The workshop was structured into three sessions.

Session I – Recent applications of big data and alternative data sources to the study of migration-related trends

Session I aimed to explore the potential of big data for the analysis of migration-related patterns based on existing studies and projects. Participating researchers presented selected applications of big data and innovative data sources with relevance to migration. These included using data from the Facebook advertising platform as “real-time census data” as presented by Ingmar Weber, Research Director at the Qatar Computing Research Institute (joint work with Emilio Zagheni, University of Washington). For instance, based on Facebook data, there would be approximately 214 million “expats” in the world – people stating to be living in a country other than their self-reported “home country” – which is not far from the 2017 estimate of the total number of international migrants globally of 258 million [11]. There are clearly issues with using Facebook data to estimate (international) migrant stocks, particularly selection bias (the population of Facebook users may not be representative of the population at large), reliability of self-reported information (subjectivity over what the user may consider as his or her “home country,” for instance), and the difficulty in applying the UN-recommended definition of an international migrant when using Facebook data, given the frequent lack of information on length of residence in the host country. Scholars are however working on reducing selection bias via model fitting and results are promising. Also, estimates of the foreign-born population using Facebook data may be particularly helpful in countries that lack recent census data and that show high Facebook penetration rates.

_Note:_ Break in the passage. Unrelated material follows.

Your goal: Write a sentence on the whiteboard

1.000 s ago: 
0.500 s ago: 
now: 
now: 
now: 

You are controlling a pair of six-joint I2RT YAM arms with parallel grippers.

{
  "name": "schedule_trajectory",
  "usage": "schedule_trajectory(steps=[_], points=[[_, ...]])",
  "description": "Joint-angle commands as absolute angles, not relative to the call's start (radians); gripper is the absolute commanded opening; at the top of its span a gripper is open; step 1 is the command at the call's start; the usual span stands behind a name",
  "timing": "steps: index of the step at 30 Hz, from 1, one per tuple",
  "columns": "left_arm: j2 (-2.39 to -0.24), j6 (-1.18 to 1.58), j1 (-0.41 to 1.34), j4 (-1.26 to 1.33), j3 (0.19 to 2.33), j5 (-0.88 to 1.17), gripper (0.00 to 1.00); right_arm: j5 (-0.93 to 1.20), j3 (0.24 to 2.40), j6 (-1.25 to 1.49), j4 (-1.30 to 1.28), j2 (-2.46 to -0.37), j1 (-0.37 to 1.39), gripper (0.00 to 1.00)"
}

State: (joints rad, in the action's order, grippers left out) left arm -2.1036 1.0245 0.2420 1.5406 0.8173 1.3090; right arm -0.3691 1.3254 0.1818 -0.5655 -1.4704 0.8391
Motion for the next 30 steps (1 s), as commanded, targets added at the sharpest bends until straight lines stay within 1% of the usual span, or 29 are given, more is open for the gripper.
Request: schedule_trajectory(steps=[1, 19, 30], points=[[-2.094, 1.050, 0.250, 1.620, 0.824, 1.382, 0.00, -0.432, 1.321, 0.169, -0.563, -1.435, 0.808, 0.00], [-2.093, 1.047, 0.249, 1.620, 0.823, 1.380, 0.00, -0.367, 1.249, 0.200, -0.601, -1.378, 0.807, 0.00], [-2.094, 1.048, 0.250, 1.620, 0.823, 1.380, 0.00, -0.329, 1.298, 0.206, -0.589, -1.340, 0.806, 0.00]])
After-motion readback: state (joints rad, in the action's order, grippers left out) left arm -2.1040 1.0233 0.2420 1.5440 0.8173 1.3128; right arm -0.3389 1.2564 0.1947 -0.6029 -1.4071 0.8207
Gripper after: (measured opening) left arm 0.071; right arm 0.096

The combination of independent data sources with different spatio-temporal resolution and attributes was highlighted by more than one speaker as key to improving understanding of certain phenomena. For instance, mobile phone records of calls made from a specific city to a foreign country, coupled with traditional census statistics could contribute to analyzing patterns of migrant integration,  as well as residential and mobility segregation, as demonstrated by Fabrizio Natale of the European Commission Joint Research Centre. Use of the social media platform Instagram among refugees stranded in Greece, together with qualitative information about the accounts, could help as an early-warning system for refugee movements, as shown by Stefano Iacus, Professor of Statistics at the University of Milan. In this sense, social media data may be more helpful to identify or anticipate trends in people’s movements, rather than quantifying these movements. Technological sustainability of services based on big data and alternative data sources was also highlighted as a key issue: the availability of data can change because of new data access restrictions or due to discontinuity of the source.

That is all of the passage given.